* _Task to carry out_
In the entries that follow, the lines from the line containing "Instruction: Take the" up to and including the line containing "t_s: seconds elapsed" must be copied exactly, with pictures omitted.

* _Data entries_
*** Begin section ***
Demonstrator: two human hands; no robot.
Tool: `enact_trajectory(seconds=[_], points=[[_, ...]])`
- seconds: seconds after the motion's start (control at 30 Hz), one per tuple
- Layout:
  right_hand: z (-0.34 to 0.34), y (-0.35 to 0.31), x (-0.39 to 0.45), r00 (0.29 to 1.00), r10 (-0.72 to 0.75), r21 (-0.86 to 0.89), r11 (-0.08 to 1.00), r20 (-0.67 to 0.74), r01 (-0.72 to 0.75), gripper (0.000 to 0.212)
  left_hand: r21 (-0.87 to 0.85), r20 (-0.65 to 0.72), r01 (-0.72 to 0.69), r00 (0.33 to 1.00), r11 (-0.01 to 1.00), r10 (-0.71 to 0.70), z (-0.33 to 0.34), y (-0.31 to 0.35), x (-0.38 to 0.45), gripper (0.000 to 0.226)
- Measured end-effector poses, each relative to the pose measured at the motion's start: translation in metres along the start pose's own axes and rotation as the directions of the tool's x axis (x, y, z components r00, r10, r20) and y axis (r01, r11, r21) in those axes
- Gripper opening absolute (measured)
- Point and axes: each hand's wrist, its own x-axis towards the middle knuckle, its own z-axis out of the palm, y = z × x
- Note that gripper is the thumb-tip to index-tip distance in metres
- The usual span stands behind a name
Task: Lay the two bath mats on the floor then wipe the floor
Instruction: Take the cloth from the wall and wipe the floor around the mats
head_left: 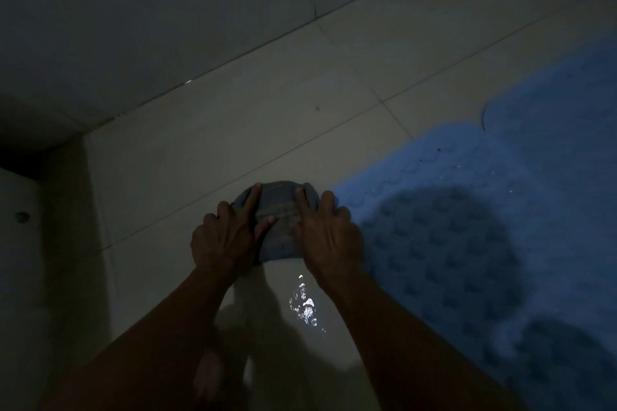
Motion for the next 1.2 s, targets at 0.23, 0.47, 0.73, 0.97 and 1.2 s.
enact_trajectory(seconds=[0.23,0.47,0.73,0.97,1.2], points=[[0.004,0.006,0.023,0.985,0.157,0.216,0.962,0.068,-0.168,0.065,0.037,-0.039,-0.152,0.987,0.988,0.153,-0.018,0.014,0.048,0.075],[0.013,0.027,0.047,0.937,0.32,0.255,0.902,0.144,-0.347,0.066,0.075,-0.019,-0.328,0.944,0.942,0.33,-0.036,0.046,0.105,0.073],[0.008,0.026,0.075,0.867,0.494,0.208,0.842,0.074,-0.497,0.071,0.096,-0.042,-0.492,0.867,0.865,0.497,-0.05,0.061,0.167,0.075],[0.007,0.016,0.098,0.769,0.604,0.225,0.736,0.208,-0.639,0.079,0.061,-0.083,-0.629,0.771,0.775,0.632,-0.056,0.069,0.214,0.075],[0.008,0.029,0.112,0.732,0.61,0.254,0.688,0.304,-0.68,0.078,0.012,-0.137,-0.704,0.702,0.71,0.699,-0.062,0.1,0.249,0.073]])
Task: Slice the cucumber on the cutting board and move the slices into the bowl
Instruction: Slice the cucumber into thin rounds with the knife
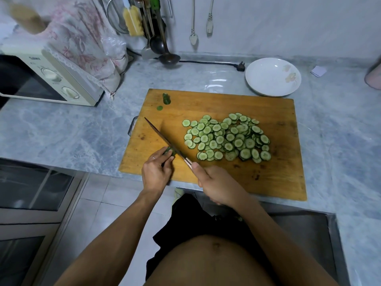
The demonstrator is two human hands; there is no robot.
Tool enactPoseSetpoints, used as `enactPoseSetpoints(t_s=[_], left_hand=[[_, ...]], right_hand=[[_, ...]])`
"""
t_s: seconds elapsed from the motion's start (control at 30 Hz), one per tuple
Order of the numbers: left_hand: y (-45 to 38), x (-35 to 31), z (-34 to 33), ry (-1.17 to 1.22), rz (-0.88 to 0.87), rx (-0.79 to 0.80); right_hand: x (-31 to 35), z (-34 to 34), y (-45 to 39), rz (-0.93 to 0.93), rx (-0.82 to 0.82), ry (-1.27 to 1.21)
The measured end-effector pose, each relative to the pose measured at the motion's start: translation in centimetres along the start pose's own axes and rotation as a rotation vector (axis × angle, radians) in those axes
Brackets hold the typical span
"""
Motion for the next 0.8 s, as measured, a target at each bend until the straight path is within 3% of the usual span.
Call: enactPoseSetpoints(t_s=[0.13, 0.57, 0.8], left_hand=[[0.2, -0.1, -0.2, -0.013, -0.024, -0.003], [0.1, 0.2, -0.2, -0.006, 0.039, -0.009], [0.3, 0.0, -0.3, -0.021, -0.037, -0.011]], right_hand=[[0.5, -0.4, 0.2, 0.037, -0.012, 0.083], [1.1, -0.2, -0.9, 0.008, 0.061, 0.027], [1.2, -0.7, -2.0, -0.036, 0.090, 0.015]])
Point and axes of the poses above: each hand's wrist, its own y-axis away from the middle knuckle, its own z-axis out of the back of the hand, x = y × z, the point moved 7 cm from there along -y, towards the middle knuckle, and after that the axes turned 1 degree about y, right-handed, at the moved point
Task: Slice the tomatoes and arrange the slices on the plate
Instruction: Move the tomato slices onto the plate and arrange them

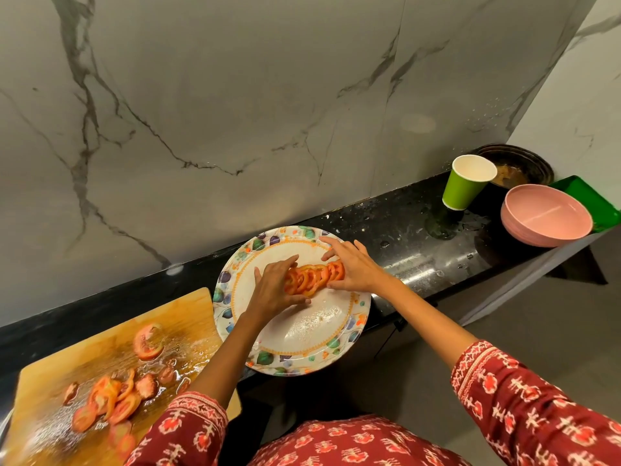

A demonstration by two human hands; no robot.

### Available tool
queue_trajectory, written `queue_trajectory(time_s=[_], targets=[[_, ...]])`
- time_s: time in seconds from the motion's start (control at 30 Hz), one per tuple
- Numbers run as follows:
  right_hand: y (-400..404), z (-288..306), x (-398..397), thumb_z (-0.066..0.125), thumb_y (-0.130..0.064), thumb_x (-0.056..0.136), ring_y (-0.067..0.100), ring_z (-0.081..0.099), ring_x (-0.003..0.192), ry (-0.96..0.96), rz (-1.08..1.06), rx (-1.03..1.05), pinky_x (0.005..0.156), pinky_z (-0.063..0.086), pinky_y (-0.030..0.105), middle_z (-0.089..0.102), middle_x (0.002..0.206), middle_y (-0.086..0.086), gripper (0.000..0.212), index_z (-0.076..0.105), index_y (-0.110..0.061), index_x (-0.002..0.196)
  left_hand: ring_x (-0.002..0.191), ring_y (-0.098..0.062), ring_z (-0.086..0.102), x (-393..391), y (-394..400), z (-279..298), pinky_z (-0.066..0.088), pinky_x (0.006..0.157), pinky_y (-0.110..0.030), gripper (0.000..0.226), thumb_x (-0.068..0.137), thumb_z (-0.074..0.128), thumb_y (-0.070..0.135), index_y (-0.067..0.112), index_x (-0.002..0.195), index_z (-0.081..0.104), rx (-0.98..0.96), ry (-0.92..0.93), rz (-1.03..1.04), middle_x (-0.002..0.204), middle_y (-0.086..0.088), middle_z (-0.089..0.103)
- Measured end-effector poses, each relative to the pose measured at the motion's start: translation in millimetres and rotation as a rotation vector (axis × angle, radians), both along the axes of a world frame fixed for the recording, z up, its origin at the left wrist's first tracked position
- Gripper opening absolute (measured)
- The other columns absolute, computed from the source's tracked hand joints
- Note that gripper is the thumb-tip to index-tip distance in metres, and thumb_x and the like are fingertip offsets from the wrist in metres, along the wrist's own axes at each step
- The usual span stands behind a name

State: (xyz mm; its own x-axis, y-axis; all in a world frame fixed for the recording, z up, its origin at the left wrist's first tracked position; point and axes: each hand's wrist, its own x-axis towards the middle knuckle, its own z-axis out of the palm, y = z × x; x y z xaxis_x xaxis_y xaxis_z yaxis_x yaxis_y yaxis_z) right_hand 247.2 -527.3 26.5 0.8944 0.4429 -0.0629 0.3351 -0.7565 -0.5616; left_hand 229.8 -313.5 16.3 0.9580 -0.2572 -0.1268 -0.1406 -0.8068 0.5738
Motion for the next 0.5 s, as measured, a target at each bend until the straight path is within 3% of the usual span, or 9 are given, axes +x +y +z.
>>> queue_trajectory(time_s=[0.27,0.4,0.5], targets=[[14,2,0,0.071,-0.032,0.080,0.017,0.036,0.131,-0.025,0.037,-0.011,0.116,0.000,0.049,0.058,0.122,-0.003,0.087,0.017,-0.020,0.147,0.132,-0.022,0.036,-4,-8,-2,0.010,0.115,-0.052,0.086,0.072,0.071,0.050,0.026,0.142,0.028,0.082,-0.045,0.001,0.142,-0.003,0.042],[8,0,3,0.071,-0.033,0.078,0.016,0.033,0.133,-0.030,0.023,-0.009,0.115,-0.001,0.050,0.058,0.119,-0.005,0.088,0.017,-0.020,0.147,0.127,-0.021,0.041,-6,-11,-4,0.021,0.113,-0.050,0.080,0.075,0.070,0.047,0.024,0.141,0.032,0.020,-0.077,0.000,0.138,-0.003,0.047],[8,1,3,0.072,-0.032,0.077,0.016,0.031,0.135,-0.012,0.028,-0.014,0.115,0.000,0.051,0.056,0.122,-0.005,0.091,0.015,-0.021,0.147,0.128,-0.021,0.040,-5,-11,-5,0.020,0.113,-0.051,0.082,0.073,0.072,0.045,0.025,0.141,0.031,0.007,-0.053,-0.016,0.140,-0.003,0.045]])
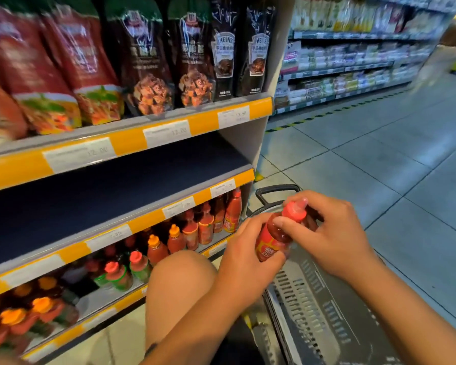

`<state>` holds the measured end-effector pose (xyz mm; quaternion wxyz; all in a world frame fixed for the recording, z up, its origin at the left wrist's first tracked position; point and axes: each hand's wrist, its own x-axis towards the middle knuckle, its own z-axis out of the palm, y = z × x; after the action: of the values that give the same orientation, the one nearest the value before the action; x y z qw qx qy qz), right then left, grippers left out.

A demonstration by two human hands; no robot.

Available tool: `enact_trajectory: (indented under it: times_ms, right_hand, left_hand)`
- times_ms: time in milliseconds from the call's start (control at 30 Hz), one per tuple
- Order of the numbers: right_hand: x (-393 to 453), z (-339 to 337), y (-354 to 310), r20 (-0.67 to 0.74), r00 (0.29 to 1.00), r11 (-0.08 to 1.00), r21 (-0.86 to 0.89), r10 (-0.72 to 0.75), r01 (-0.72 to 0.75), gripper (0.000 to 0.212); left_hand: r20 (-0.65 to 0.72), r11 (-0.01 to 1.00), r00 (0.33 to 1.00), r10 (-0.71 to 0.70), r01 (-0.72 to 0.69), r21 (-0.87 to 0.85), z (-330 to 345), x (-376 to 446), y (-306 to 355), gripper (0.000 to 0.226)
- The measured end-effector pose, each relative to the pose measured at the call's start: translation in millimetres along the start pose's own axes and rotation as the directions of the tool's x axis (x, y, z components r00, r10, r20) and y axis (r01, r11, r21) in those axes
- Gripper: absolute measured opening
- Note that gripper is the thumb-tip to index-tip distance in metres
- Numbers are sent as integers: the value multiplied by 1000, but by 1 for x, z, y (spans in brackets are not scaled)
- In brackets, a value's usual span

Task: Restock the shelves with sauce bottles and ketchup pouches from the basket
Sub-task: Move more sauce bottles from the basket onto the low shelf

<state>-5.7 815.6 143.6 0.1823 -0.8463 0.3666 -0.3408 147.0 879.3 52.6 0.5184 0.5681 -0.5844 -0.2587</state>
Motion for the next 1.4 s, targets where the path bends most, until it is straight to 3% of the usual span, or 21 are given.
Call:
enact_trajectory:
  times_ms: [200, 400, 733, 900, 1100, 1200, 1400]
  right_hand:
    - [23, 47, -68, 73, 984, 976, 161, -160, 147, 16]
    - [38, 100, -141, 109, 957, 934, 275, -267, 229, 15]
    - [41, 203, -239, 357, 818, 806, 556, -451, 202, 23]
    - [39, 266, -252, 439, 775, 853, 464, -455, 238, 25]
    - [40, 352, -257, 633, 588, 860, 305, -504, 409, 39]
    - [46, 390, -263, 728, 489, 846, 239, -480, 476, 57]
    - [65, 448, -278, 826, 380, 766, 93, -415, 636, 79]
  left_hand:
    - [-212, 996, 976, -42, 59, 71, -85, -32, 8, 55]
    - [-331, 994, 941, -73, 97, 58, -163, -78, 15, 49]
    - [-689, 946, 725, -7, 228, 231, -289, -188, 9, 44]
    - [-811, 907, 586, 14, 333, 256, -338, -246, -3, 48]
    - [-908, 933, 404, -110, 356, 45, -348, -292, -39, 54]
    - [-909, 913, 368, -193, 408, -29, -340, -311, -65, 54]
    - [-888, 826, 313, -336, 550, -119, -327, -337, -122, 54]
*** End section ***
* _Answer area_
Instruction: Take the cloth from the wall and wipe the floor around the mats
head_left: 
Motion for the next 1.2 s, targets at 0.23, 0.47, 0.73, 0.97 and 1.2 s.
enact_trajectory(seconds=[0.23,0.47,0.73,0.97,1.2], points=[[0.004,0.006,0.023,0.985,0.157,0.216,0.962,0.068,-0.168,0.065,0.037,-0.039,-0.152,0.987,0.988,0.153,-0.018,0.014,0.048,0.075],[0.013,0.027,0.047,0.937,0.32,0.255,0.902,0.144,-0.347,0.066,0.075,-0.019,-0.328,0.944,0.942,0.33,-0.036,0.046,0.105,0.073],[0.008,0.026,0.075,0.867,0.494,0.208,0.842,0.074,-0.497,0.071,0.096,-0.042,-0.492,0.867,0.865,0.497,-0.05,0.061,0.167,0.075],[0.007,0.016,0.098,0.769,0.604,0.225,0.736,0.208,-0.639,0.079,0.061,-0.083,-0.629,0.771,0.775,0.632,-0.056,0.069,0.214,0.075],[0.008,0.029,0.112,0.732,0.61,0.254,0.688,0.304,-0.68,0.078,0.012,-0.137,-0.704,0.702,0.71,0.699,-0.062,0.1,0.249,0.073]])
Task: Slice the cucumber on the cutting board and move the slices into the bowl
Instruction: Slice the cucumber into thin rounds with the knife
The demonstrator is two human hands; there is no robot.
Tool enactPoseSetpoints, used as `enactPoseSetpoints(t_s=[_], left_hand=[[_, ...]], right_hand=[[_, ...]])`
"""
t_s: seconds elapsed from the motion's start (control at 30 Hz), one per tuple

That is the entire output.